E, entrando na análise ao jogo, essa parece ter sido a primeira diferença entre as duas equipas: a atitude em campo e a forma como encararam o jogo.

A Mariana Cabral, quase repetindo o 11 da Supertaça (a única alteração foi a inclusão da Joana Marchão no início da partida em vez da Alícia Correia), “deixou” logo vários sinais: primeiro, que “abria o peito às balas”, indo a jogo com as mesmas armas sem temor de qualquer perda de “efeito surpresa” que alguns “comentadeiros televisivos” apontaram como “chave” do desfecho no primeiro derby da época (sinal de coragem dado pela equipa técnica); depois, que está a construir uma base nuclear da equipa e que essa base será utilizada, no mínimo, nos encontros considerados mais “decisivos” nesta primeira Fase (sinal de confiança e coerência); depois que encara esta fase com o rigor competitivo que deve ser apanágio de qualquer equipa profissional (sinal de respeito pela competição). Do outro lado, a composição do 11 foi sinal de sobranceria, de falta de coerência estratégica e de um enorme e muito pouco profissional desrespeito pela competição (as declarações de Filipa Patão no final do encontro apenas acentuam esse “desnorte estratégico”).

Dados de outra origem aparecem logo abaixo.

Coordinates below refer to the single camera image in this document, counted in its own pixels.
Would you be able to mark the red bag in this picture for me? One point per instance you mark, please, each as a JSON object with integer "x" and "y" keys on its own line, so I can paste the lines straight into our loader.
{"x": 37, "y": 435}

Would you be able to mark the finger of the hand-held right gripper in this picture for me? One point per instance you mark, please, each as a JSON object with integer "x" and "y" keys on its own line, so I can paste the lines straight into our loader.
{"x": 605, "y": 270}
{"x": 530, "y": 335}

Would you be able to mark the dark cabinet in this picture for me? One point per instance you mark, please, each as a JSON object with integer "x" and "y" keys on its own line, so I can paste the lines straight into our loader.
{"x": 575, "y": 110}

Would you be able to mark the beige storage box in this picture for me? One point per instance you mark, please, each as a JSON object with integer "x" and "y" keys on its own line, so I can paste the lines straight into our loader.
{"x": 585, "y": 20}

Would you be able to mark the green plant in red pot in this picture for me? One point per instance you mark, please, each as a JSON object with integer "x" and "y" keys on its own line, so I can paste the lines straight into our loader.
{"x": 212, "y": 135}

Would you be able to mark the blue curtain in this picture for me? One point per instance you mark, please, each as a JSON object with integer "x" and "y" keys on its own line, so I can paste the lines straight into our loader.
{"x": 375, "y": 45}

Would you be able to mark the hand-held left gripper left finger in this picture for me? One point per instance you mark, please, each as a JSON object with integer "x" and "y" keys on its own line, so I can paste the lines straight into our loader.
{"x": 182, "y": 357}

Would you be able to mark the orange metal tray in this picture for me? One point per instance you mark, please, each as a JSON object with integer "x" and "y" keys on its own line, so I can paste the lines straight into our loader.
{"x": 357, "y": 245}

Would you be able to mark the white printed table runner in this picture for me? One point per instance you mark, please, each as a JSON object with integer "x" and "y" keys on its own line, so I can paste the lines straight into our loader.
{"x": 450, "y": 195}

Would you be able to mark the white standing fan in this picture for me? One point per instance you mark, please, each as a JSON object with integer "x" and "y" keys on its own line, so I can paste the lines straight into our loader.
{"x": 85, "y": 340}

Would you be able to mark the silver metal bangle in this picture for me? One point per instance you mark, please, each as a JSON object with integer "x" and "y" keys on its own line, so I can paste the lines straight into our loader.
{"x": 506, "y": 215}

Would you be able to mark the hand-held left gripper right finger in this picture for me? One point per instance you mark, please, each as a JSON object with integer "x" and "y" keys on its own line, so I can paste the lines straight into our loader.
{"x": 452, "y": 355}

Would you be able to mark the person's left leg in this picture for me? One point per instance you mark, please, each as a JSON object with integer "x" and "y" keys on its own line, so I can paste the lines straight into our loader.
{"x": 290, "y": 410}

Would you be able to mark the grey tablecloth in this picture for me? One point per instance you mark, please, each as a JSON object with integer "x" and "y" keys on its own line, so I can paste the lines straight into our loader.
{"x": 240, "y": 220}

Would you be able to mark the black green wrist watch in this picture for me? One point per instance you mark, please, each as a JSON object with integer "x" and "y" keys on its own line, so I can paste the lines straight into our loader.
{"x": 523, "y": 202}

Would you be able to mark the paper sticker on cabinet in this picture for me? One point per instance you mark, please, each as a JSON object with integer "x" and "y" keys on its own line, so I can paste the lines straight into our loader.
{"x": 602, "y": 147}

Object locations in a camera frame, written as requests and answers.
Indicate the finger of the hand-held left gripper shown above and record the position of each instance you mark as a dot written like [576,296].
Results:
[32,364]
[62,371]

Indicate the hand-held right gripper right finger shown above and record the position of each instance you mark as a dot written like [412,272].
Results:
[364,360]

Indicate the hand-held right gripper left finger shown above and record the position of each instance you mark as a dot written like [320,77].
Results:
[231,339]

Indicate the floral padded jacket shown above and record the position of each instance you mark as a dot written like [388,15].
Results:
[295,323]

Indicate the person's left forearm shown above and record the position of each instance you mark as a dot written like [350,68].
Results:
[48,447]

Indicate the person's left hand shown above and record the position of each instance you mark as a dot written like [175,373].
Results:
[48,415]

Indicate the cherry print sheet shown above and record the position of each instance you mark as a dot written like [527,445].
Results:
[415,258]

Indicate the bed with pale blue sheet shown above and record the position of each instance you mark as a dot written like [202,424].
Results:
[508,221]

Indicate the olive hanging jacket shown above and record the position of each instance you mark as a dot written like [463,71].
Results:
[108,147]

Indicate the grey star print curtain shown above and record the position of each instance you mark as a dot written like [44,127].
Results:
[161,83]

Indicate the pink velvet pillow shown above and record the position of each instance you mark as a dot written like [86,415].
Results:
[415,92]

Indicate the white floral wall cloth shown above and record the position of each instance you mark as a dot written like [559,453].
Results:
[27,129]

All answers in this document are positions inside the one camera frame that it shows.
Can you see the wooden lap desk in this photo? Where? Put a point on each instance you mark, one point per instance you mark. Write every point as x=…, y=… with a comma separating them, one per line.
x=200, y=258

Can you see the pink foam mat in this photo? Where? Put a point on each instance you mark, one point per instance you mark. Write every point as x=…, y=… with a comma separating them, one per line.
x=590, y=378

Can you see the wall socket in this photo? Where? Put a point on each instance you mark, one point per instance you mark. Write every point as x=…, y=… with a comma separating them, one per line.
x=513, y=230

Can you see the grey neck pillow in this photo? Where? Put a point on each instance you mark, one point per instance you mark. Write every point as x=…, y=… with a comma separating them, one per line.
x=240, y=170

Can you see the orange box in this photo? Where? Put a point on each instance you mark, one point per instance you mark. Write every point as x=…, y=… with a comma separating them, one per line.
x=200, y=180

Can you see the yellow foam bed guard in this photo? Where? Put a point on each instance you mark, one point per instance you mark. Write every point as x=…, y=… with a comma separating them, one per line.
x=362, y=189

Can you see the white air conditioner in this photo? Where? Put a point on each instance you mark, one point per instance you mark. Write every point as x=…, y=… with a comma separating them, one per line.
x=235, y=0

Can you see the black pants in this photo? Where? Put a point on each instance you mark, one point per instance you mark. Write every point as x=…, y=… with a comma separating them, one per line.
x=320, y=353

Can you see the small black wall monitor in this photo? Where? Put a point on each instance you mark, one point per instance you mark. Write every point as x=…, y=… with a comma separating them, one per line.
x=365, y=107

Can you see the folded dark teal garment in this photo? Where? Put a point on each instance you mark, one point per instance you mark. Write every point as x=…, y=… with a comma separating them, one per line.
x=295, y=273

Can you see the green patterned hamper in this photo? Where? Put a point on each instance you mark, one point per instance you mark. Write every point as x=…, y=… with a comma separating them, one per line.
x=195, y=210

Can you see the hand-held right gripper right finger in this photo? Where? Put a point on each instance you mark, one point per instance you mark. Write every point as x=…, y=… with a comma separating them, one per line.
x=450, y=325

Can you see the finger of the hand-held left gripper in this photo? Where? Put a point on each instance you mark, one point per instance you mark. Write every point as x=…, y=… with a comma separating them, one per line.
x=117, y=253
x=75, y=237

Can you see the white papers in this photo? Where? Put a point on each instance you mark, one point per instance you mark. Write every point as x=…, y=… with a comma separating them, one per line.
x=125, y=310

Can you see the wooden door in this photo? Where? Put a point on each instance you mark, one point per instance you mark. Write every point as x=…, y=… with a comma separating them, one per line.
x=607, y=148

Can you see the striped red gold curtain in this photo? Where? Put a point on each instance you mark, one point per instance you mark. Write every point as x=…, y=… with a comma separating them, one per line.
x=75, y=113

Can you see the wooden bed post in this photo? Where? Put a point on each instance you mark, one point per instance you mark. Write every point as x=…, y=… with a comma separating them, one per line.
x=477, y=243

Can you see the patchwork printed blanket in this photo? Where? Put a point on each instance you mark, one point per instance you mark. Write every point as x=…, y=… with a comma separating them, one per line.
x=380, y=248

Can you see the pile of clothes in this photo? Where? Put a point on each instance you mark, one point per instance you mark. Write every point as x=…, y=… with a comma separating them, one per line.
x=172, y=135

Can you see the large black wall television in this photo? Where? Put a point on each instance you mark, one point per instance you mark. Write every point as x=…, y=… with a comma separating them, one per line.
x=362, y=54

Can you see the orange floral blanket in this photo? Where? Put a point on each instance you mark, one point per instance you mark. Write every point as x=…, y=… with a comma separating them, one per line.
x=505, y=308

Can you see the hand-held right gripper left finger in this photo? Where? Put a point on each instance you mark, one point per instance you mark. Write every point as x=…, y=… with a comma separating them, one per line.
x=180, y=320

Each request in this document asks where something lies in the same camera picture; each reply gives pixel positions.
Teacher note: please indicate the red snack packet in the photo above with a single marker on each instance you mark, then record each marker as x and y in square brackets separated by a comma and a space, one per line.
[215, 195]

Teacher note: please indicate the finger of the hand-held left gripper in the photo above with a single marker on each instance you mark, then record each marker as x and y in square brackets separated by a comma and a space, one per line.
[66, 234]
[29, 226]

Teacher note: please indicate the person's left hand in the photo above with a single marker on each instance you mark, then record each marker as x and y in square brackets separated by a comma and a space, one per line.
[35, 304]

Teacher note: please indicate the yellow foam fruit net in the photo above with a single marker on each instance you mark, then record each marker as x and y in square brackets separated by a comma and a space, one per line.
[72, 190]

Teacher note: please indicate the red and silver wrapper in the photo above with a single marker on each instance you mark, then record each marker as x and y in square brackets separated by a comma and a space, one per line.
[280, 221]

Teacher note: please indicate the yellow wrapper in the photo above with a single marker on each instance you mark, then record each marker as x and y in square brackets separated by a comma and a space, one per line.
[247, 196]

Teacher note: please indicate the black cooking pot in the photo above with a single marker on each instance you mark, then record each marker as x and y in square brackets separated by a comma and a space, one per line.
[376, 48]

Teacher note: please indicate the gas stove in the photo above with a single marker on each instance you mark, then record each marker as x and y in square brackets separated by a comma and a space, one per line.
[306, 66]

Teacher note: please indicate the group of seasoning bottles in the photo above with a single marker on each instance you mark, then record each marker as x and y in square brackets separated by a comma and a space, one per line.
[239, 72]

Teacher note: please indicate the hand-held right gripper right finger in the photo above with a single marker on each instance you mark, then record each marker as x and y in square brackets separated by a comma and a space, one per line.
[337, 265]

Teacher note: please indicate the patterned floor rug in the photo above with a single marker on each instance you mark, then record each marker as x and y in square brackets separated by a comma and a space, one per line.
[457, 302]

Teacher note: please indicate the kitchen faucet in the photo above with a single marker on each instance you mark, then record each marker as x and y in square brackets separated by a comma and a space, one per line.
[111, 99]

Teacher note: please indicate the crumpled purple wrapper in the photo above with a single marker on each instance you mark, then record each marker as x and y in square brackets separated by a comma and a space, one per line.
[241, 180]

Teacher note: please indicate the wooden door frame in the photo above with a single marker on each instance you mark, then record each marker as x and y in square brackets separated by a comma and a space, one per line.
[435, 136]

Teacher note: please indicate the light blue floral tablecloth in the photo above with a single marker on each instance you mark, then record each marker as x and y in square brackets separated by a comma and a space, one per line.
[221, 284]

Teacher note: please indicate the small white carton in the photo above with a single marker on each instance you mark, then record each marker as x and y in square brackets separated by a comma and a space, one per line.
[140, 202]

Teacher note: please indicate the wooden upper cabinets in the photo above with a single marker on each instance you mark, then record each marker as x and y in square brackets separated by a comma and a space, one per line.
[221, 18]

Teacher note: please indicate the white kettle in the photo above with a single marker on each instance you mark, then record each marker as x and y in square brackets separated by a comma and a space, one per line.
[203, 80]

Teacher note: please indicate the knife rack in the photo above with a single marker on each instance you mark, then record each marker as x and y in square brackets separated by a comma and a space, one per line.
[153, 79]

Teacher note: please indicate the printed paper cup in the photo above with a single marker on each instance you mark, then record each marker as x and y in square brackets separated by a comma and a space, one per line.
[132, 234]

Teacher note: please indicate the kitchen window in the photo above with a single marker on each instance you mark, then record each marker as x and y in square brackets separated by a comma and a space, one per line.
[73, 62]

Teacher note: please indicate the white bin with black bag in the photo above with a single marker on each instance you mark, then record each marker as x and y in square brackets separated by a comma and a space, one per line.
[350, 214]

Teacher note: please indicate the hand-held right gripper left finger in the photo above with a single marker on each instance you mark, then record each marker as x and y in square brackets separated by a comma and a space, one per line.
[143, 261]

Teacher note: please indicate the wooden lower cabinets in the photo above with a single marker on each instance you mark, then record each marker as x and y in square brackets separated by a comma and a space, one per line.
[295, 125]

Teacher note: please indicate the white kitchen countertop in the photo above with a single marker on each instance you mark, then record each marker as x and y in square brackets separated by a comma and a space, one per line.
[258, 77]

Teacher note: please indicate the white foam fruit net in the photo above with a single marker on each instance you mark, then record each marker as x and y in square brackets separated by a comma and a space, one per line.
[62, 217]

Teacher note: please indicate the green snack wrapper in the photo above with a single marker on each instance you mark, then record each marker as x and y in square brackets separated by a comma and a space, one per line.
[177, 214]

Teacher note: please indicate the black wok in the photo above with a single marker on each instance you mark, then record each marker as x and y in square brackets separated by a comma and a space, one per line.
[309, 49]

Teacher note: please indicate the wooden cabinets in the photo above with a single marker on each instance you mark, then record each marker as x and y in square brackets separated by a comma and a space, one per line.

Após um começo (de apenas 5 minutos) em que até parecia que as encarnadas iriam querer dominar o encontro carregando ofensivamente, o Sporting começa a aprimorar a saída de bola defensiva, libertando-se da pressão que as jogadoras mais avançadas do Benfica procuravam exercer. Mélisa começa a acertar o início da transição defesa/ataque porque Joana Martins, Fátima Pinto e até Andreia Jacinto começaram também a oferecer-lhe (à Mélisa, calaro) muito mais linhas de passe tornando essas transições mais fluidas (e desgastando as 3 jogadoras mais avançadas do Benfica, retirando-lhes muito da sua potencial eficácia). Ao “desactivar” tão cedo a arma que o Benfica pretendia apresentar em jogo (aposta na pressão alta para desequilibrar o adversário e criar situações de perigo eminente) foi o Sporting quem desestabilizou o adversário.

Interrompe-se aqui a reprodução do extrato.